§ How to complete this task:
Lines of the listing that contain "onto" need to be copied.
++++ Information supplied ++++
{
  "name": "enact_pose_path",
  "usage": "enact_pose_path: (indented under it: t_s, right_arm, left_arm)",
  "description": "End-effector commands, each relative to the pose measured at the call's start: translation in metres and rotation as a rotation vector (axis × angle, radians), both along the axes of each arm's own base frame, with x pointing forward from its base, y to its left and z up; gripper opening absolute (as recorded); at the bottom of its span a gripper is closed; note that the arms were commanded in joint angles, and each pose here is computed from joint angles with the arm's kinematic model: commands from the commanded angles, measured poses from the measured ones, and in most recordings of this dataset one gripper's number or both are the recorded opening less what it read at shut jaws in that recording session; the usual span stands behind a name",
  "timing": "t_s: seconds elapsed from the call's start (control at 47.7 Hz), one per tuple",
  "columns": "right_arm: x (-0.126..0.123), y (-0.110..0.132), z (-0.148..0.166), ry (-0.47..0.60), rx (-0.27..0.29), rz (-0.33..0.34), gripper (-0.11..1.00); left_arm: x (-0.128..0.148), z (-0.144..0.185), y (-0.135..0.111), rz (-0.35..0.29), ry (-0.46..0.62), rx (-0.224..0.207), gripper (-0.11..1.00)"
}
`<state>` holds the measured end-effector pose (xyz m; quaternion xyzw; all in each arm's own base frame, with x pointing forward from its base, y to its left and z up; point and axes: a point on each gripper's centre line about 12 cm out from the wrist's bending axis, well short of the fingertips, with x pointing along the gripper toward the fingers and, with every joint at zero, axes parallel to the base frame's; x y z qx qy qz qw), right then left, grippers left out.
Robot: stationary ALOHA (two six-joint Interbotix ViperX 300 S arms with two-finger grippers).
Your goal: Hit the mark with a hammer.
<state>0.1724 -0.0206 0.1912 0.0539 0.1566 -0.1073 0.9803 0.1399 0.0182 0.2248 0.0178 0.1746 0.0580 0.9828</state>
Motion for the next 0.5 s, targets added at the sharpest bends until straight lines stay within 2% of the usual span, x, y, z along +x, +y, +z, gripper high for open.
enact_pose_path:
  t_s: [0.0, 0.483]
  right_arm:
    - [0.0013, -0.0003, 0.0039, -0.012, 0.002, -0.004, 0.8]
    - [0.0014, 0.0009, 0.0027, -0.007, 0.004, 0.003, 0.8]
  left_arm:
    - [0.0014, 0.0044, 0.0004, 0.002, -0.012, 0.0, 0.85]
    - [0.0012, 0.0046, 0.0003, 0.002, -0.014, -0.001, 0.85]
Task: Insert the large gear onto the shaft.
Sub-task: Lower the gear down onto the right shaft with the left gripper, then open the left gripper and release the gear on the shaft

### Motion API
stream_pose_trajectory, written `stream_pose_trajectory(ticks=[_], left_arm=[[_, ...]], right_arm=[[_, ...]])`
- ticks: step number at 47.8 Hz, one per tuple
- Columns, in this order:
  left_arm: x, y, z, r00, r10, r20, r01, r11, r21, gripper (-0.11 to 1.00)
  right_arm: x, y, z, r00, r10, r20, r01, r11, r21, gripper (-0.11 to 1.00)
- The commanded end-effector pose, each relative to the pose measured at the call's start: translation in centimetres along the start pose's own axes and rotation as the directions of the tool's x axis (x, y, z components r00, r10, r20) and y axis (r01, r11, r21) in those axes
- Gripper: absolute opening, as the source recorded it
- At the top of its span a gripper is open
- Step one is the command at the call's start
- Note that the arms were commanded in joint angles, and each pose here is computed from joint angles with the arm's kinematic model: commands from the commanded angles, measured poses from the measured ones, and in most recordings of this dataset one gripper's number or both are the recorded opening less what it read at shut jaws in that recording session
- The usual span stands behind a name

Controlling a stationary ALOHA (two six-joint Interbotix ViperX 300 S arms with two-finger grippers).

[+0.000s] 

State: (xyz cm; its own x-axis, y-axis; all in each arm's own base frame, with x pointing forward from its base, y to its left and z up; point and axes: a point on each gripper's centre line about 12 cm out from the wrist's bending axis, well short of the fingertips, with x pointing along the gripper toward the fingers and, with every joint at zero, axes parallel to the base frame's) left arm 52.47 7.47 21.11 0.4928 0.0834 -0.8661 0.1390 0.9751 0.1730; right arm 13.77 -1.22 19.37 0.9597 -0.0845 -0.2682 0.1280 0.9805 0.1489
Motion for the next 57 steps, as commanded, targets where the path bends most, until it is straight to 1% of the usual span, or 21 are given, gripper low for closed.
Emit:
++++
§ Result of this exercise:
Task: Insert the large gear onto the shaft.
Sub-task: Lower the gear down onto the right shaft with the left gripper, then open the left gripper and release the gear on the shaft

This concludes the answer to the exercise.